En el rincón de la mesa, cubierta de rollos de papel de dibujo, había una botella de aceite, un trozo de pan y media cebolla de aspecto lánguido.

– Yevguenia… -dijo él.

La mirada de la mujer, de ordinario irónica y observadora, tenía en aquel momento una expresión particular, extraña.

– ¿Tiene hambre? -le preguntó-. ¿Acaba de llegar?

Parecía querer destruir aquel sentimiento nuevo que había surgido entre los dos y que ya era imposible de romper. Él había cambiado, ya no era el mismo; aquel hombre al que habían confiado cientos de soldados y sombrías máquinas de guerra tenía ahora los ojos implorantes de un muchacho infeliz. Ella se sentía confusa ante aquella incongruencia, quería mostrarse condescendiente, compadecerle, olvidar su fuerza. Su felicidad era la libertad. Pero ahora la libertad la estaba abandonando y aun así, se sentía feliz.
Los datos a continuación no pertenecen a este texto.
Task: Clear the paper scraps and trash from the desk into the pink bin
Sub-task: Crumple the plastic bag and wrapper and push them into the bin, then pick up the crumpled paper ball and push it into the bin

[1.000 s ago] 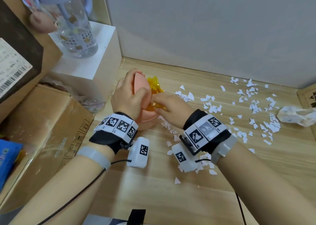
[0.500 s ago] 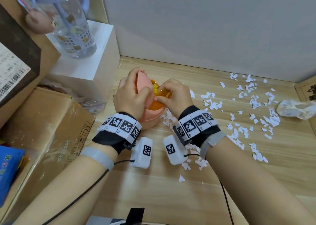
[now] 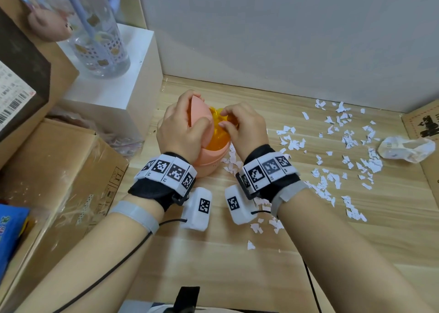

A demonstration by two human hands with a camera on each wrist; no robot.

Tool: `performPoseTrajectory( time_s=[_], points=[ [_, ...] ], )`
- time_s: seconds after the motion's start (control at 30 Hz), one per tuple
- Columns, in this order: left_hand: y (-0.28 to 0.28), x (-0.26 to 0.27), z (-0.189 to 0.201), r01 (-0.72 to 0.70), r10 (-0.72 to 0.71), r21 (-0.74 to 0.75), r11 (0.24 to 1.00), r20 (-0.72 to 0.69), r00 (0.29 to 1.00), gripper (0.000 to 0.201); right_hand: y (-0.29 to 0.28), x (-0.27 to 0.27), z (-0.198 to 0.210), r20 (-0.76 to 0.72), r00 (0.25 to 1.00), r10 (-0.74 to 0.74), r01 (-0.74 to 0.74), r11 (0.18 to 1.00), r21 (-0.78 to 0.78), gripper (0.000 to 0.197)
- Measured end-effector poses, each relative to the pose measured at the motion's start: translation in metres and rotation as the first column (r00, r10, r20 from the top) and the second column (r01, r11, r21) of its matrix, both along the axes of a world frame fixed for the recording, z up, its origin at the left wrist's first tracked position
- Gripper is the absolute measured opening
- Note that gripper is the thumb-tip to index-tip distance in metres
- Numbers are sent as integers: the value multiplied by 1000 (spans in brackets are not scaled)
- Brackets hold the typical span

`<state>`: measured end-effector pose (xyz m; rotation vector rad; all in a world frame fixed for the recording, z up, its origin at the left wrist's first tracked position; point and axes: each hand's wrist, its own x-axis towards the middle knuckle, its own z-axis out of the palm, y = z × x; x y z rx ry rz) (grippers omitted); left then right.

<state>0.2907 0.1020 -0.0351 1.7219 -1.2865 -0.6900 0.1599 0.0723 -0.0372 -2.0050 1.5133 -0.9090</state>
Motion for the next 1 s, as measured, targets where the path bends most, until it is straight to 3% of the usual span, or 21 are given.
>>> performPoseTrajectory(
  time_s=[0.17,0.27,0.33,0.4,0.47,0.57,0.67,0.7,0.8,0.87,0.9,1.0],
  points=[
    [1,-1,1,7,-8,9,1000,22,1000,59,1,-7,-7,-305,951,-47,6,991,-135,15],
    [1,0,1,8,-8,6,1000,19,1000,59,4,-13,-4,-415,907,74,-145,979,-141,32],
    [1,-1,0,6,-6,4,1000,12,1000,59,12,-15,-4,-520,836,172,-271,955,-121,49],
    [1,-1,0,4,-4,-1,1000,4,1000,58,20,-15,-8,-600,741,301,-389,921,-18,68],
    [1,-1,0,7,-7,-4,1000,0,1000,56,20,-12,-3,-594,661,458,-427,881,204,75],
    [1,-2,0,-1,1,1,1000,-5,1000,57,9,-1,6,-597,520,611,-397,792,464,61],
    [1,-2,1,-2,2,20,1000,-2,1000,57,1,13,14,-639,359,680,-362,733,576,57],
    [1,-2,1,-4,4,28,1000,-1,1000,55,0,18,16,-649,361,669,-343,743,575,54],
    [1,-3,3,-20,20,48,999,2,1000,53,-1,24,18,-633,480,607,-304,792,529,51],
    [3,-6,4,-43,44,44,998,-7,999,54,1,17,16,-623,469,625,-340,780,526,42],
    [3,-9,4,-58,58,37,998,-12,998,56,2,9,15,-594,501,629,-347,775,528,37],
    [1,-20,5,-110,111,24,994,-25,994,61,7,-23,15,-493,698,519,-366,851,377,25]
  ],
)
– Pero bueno, ¿tan difícil es de comprender? -dijo Nóvikov de repente.

Y una vez más dejó de percibir sus propias palabras y las de ella. De nuevo se adueñó de él un sentimiento de felicidad y, junto a éste, otro sentimiento vinculado de alguna manera al primero: su disposición a morir en aquel preciso instante. Ella le rodeó el cuello con los brazos, y sus cabellos como agua tibia le tocaron la frente, las mejillas, y entre la penumbra de sus cabellos esparcidos, él pudo ver los ojos de Yevguenia.

El tenue susurro de su voz apagó el fragor de la guerra, el rumor de los tanques…

Por la noche bebieron agua caliente y comieron un poco de pan.

– Nuestro oficial se ha olvidado de lo que es el pan negro -dijo Yevguenia.